Sahin, siguiendo las órdenes de su padre, ha acorralado al tío Hassan en un callejón oscuro, encañonándolo con su pistola dispuesto a acabar con su vida por traidor. Mientras Kadir y Cihan intentaban mediar sin éxito para que bajara el arma, Sahinse mantenía firme: «Si tengo piedad con un traidor, traicionaré a mi conciencia”.
Parecía que nada podía evitar la muerte de Hassan, pero entonces Nare ha tomado las riendas de la situación.
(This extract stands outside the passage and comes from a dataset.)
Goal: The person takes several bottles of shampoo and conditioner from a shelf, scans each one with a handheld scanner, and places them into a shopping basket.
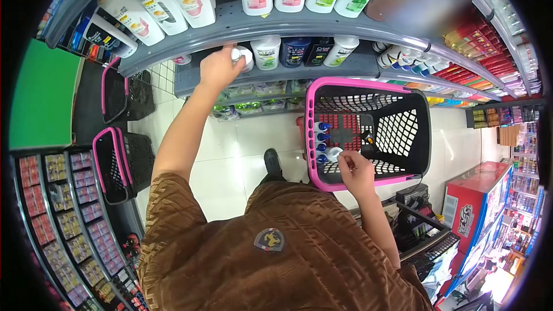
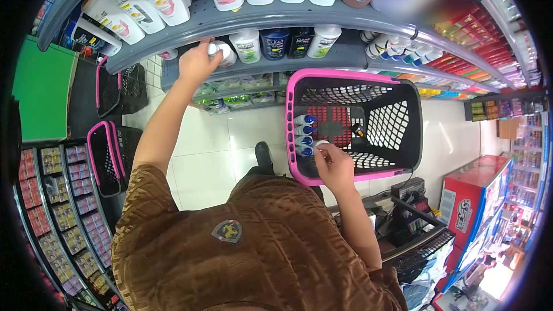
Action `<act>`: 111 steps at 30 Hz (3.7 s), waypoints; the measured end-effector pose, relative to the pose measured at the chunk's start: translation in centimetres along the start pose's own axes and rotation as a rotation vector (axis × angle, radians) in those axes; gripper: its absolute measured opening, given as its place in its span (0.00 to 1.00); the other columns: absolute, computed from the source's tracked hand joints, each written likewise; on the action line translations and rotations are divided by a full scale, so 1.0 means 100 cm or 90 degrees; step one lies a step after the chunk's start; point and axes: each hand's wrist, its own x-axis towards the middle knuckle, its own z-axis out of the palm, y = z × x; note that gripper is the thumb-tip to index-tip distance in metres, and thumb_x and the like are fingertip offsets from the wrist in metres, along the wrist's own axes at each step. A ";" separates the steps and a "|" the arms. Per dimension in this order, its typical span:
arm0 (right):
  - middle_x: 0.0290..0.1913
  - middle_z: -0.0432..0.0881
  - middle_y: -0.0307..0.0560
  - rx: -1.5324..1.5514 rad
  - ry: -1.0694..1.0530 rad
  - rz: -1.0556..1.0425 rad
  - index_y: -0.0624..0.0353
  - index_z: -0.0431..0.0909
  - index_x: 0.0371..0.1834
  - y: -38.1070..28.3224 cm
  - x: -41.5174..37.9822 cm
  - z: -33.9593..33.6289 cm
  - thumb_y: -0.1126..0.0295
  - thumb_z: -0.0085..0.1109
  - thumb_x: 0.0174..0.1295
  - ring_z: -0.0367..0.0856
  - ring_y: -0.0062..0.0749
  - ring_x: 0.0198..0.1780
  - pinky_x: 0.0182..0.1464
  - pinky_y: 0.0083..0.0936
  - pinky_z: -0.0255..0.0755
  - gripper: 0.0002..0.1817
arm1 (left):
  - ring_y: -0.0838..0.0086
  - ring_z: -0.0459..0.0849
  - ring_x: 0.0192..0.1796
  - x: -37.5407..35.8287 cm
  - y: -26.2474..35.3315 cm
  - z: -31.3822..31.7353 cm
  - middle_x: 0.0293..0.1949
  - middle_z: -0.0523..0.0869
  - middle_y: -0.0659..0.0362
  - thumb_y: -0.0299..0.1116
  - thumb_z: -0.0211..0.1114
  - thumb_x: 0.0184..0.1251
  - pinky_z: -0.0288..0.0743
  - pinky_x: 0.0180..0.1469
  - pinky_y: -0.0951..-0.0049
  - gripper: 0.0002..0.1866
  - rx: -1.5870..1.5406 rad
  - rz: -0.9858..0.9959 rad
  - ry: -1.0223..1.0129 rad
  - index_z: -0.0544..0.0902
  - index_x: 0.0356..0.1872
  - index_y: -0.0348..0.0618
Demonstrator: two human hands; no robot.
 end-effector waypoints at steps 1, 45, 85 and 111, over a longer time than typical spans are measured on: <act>0.28 0.85 0.48 0.014 -0.001 0.004 0.62 0.85 0.40 0.001 -0.003 0.000 0.73 0.69 0.64 0.83 0.34 0.26 0.30 0.28 0.76 0.05 | 0.47 0.90 0.41 -0.004 -0.001 0.000 0.37 0.91 0.46 0.55 0.65 0.66 0.82 0.46 0.49 0.27 0.001 0.016 0.005 0.82 0.59 0.49; 0.52 0.85 0.58 0.974 -0.499 0.315 0.71 0.68 0.69 0.123 -0.005 -0.189 0.56 0.64 0.68 0.90 0.41 0.45 0.33 0.31 0.87 0.35 | 0.82 0.79 0.31 -0.102 0.386 -0.023 0.27 0.84 0.63 0.49 0.61 0.78 0.73 0.37 0.74 0.23 -0.620 -0.130 -0.241 0.84 0.33 0.37; 0.57 0.83 0.59 0.954 -0.435 0.203 0.71 0.67 0.72 0.137 -0.026 -0.185 0.62 0.69 0.62 0.89 0.43 0.51 0.49 0.41 0.89 0.38 | 0.85 0.73 0.28 -0.115 0.442 -0.080 0.25 0.81 0.67 0.50 0.57 0.82 0.66 0.32 0.77 0.25 -0.535 -0.064 -0.230 0.85 0.31 0.39; 0.58 0.84 0.54 0.886 -0.308 0.253 0.64 0.66 0.73 0.082 -0.040 -0.144 0.43 0.54 0.72 0.87 0.47 0.56 0.42 0.40 0.85 0.38 | 0.66 0.81 0.65 -0.185 0.373 -0.018 0.65 0.81 0.52 0.43 0.73 0.68 0.75 0.67 0.59 0.47 -0.935 -0.047 -0.421 0.56 0.80 0.39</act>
Su prima se ha interpuesto para salvar a su tío y, sobre todo, para salvar a Sahin de sí mismo. «No oscurezcas nuestros recuerdos, te lo suplico», le ha dicho llorando, apelando a ese amor imposible que sienten el uno por el otro.
Nare le ha pedido que no se convierta en un asesino y que no destroce lo único bonito que les queda: lo que vivieron juntos. El pulso entre el deber familiar y el amor ha dejado a Sahin roto.
Al final, los ruegos de Nare han surtido efecto y el joven ha bajado la pistola, evitando una tragedia que habría marcado un punto de no retorno. Pero, ¿qué consecuencias tendrá para él haber desobedecido las órdenes de su padre?